** SUPPLIED RECORDS follows **

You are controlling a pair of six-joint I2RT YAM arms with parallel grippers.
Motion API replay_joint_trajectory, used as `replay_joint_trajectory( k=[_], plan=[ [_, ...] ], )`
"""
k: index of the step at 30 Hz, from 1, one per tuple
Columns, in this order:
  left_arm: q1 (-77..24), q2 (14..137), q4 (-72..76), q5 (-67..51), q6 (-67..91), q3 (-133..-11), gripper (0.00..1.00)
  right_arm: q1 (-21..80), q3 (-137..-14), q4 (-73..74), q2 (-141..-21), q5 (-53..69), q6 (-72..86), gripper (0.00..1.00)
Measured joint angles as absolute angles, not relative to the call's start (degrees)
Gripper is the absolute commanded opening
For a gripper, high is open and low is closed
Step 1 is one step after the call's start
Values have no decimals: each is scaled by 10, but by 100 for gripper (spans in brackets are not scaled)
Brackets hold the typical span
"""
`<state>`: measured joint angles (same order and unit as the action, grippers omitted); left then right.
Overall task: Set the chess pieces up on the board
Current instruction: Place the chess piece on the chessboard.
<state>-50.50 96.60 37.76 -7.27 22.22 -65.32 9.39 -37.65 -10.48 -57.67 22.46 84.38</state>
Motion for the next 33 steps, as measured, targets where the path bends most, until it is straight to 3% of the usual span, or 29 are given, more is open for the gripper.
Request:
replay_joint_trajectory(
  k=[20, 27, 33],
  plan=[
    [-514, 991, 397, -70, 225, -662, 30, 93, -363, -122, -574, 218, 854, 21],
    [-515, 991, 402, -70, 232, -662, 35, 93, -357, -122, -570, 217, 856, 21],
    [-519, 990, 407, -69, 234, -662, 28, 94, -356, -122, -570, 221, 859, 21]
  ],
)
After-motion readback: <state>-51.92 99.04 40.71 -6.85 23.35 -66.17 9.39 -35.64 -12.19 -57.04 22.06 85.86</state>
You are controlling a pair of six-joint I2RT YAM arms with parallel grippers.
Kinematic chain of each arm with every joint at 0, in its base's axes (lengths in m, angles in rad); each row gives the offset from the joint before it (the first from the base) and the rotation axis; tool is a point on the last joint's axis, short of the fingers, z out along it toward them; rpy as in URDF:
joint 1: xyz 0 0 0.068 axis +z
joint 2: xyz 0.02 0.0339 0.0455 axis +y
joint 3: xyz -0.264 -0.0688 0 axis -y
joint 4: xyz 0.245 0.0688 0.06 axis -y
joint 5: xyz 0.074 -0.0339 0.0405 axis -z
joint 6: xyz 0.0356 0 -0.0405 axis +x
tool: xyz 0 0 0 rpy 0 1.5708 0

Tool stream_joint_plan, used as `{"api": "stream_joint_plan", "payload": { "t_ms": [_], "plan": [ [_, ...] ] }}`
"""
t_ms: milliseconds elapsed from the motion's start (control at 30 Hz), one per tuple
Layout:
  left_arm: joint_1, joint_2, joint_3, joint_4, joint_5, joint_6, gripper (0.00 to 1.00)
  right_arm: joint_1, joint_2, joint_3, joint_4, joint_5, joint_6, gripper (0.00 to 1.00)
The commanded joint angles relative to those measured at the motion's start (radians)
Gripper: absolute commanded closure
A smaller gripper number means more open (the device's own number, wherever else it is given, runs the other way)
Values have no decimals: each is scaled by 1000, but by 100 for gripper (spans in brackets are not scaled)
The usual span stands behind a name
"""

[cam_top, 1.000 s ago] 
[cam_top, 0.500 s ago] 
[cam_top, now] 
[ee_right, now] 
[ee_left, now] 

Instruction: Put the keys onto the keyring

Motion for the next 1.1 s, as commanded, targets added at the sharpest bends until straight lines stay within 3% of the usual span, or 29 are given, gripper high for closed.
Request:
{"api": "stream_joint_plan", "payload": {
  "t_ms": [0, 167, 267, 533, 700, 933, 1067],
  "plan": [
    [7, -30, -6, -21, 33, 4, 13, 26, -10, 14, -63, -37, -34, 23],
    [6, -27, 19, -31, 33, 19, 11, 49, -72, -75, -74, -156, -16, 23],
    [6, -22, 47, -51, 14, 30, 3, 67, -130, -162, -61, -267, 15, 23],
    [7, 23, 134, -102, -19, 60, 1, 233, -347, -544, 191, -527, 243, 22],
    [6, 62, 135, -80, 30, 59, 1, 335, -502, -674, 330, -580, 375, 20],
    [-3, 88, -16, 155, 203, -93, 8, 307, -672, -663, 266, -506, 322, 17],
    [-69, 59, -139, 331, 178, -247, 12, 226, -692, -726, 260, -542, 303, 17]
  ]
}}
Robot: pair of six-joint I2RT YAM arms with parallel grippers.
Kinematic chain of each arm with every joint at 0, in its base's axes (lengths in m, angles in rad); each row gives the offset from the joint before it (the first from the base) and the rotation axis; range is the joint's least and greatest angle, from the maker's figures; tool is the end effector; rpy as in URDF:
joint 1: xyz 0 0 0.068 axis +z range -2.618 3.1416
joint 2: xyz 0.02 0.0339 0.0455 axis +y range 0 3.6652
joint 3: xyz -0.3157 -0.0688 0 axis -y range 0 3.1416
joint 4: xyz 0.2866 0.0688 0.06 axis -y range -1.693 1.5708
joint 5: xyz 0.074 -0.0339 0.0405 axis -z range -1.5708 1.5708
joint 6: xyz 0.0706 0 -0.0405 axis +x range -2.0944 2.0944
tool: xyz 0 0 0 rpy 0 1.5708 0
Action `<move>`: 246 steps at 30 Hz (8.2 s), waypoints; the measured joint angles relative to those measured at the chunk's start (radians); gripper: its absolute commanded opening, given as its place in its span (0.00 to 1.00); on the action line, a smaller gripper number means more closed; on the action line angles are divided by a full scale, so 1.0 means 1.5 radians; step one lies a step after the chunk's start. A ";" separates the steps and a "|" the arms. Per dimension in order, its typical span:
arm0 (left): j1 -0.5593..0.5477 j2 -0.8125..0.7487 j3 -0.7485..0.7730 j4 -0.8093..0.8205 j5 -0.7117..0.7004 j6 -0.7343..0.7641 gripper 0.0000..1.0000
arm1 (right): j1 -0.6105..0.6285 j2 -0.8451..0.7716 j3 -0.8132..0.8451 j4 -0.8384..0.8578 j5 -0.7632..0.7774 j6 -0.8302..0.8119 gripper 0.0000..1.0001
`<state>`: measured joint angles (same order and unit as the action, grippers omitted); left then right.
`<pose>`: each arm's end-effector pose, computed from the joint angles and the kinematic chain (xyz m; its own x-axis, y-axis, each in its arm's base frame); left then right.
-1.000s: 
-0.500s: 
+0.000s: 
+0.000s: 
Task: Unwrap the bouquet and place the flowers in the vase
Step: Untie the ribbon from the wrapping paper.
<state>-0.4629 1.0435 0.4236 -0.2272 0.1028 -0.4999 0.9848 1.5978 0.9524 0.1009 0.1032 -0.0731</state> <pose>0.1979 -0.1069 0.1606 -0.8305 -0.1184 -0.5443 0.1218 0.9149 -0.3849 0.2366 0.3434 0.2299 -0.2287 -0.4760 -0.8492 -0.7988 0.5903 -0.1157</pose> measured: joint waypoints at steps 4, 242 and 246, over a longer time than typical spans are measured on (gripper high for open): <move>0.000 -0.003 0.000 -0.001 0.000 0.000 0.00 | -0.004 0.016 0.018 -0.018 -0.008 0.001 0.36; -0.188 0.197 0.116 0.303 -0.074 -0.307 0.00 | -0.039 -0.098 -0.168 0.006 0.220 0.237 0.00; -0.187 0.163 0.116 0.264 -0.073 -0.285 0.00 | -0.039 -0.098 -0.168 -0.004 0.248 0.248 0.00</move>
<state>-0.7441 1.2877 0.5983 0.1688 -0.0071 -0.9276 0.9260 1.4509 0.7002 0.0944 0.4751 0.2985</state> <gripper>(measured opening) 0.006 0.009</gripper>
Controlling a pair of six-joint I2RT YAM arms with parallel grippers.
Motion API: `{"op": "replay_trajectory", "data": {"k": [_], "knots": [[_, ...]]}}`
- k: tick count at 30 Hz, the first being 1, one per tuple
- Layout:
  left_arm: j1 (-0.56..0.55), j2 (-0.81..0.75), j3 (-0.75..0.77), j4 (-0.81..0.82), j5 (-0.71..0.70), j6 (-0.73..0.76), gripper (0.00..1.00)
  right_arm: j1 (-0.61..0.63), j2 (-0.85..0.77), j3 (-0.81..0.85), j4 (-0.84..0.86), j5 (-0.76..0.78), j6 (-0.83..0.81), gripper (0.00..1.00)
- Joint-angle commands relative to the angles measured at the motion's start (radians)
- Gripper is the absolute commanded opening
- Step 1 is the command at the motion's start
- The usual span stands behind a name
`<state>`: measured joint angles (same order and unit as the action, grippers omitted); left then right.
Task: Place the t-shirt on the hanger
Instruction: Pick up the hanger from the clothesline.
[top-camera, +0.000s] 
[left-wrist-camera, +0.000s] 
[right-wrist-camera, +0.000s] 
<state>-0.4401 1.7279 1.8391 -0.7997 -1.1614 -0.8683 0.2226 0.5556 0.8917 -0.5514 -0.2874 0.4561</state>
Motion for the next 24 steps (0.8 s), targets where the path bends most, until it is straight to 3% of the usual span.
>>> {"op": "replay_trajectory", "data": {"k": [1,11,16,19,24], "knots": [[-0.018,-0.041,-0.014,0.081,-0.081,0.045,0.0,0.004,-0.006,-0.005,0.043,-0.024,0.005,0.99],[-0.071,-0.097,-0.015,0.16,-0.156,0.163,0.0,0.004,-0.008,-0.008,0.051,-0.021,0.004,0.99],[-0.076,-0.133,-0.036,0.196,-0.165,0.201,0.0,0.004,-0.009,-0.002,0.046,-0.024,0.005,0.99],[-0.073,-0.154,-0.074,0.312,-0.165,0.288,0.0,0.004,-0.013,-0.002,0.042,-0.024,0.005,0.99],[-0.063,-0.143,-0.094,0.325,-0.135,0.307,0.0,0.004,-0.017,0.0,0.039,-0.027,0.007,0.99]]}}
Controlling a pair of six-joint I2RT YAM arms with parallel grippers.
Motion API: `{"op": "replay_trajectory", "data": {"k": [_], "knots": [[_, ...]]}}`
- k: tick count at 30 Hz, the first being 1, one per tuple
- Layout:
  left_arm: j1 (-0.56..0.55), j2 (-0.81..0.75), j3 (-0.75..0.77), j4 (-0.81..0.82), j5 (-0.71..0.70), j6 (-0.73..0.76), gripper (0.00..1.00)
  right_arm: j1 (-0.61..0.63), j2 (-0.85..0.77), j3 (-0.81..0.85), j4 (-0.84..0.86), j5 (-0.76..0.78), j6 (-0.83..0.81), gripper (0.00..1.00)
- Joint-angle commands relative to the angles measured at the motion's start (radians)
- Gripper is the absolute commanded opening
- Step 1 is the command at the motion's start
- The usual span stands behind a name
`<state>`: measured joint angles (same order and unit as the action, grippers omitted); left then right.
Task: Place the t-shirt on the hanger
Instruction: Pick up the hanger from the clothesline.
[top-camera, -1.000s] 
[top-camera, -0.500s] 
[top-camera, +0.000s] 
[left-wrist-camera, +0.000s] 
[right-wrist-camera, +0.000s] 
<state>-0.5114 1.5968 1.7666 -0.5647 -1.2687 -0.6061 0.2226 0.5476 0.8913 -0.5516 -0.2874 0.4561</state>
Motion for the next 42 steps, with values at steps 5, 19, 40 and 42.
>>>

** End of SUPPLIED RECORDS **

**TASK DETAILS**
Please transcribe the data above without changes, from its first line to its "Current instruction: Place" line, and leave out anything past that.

**SOLUTION TO THIS EXERCISE**
You are controlling a pair of six-joint I2RT YAM arms with parallel grippers.
Motion API replay_joint_trajectory, used as `replay_joint_trajectory( k=[_], plan=[ [_, ...] ], )`
"""
k: index of the step at 30 Hz, from 1, one per tuple
Columns, in this order:
  left_arm: q1 (-77..24), q2 (14..137), q4 (-72..76), q5 (-67..51), q6 (-67..91), q3 (-133..-11), gripper (0.00..1.00)
  right_arm: q1 (-21..80), q3 (-137..-14), q4 (-73..74), q2 (-141..-21), q5 (-53..69), q6 (-72..86), gripper (0.00..1.00)
Measured joint angles as absolute angles, not relative to the call's start (degrees)
Gripper is the absolute commanded opening
For a gripper, high is open and low is closed
Step 1 is one step after the call's start
Values have no decimals: each is scaled by 10, but by 100 for gripper (spans in brackets are not scaled)
Brackets hold the typical span
"""
`<state>`: measured joint angles (same order and unit as the action, grippers omitted); left then right.
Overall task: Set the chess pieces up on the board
Current instruction: Place the chess piece on the chessboard.

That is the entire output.